Following the success of Under Ash, the developers formed the company AfkarMedia and released Under Ash II (also called Under Siege) in 2004, a game that revolved around the modern history of Palestine and featured a storyline based on actual United Nations records from 1978-2004. The company is still pumping out games today.

The article also mentions the company Techniat3D, whose adventure game sold only about 100 copies, which the author attributes to the “improper attire” worn by the game’s heroine on the front of its box. Another company mentioned is Joy Box, which formed in 2008 and focuses on casual and mobile games.

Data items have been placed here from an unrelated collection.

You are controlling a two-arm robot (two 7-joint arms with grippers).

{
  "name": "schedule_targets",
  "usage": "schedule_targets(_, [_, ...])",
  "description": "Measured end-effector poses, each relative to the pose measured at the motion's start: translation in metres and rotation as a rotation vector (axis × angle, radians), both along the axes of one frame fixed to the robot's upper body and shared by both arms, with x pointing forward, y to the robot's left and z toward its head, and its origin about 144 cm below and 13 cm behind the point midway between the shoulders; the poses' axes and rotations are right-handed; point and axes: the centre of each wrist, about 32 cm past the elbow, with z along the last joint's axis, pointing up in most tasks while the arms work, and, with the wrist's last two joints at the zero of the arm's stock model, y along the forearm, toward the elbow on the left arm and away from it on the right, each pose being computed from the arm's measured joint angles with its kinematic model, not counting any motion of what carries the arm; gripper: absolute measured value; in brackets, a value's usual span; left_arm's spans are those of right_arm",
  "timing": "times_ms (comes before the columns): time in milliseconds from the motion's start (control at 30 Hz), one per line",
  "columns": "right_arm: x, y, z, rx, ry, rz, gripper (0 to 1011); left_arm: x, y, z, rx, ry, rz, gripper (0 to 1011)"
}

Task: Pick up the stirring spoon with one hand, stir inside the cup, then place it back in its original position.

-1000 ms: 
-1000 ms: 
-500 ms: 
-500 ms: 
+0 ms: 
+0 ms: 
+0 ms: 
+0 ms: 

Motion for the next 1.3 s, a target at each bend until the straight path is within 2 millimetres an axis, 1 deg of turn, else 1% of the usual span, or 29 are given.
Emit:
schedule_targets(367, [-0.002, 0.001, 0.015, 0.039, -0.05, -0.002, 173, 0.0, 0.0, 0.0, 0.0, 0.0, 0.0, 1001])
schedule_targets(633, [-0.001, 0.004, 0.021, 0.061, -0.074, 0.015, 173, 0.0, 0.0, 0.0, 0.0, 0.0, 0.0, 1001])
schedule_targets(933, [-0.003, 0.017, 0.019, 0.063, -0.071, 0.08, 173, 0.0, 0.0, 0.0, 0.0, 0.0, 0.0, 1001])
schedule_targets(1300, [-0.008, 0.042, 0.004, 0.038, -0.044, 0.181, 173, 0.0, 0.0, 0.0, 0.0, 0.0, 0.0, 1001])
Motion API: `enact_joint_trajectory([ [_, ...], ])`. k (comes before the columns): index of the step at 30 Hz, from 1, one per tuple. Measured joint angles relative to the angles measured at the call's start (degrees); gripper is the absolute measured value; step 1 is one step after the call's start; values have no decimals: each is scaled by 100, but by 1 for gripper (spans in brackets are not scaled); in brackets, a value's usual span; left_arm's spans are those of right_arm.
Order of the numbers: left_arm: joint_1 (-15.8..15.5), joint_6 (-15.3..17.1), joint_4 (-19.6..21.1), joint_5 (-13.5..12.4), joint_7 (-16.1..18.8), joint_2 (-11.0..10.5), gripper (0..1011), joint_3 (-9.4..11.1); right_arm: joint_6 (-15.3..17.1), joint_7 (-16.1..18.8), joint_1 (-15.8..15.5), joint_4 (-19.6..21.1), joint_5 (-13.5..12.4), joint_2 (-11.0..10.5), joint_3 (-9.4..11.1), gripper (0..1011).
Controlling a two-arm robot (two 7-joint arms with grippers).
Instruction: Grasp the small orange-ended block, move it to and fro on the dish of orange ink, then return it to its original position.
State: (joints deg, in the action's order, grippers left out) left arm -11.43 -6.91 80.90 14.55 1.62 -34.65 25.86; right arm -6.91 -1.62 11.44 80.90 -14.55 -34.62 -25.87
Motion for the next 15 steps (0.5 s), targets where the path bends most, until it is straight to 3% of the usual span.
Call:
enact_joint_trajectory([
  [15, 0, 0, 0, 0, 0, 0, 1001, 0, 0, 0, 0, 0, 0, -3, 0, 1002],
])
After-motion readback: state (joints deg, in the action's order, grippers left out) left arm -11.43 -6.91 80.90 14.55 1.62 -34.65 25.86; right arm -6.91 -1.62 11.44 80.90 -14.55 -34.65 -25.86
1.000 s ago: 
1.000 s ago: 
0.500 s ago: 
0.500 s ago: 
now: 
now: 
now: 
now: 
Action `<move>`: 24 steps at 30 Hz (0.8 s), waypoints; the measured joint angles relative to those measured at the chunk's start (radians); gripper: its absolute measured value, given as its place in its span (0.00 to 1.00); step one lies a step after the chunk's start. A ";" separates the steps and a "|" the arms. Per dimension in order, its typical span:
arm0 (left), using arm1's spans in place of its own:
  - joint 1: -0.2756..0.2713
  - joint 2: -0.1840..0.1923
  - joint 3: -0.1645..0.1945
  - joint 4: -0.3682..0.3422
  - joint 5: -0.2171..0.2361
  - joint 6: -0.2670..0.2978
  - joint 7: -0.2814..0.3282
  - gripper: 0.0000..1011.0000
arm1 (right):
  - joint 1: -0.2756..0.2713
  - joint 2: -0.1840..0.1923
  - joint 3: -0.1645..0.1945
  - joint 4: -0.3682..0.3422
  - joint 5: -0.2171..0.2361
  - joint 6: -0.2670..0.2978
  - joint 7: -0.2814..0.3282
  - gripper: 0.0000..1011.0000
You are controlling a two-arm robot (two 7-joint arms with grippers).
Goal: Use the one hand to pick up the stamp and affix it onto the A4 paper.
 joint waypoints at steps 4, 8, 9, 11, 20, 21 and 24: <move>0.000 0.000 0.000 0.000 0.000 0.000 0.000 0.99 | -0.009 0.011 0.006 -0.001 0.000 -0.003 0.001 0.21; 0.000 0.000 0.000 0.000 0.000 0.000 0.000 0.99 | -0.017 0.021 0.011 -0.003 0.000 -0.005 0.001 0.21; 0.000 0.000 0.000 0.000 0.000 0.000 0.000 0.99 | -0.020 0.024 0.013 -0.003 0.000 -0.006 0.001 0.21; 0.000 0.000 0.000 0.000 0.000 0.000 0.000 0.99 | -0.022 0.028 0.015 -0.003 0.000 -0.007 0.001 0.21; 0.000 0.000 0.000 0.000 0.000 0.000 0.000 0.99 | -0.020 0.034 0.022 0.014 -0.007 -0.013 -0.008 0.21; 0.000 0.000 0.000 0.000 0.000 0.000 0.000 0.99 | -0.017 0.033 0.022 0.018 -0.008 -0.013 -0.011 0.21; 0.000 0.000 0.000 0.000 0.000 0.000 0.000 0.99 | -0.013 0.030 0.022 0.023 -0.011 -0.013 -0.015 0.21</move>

Kasmiya explained why Syrian developers are more focused on the PC as a gaming platform:

This was simply due to the fact that PCs are a more affordable platform for publishers. The other reason relates to the console manufacturer’s attitude toward the ME market. Everybody knows that Microsoft doesn’t even support Xbox Live services, although Sony consoles are very popular in this region, many countries (including Syria) are not even included in their PlayStation Networks list of supported countries.

Kasmiya calls the future of Syrian game developers “promising,” and dubs the country, “one of the core countries of the video games industry in the Middle East.”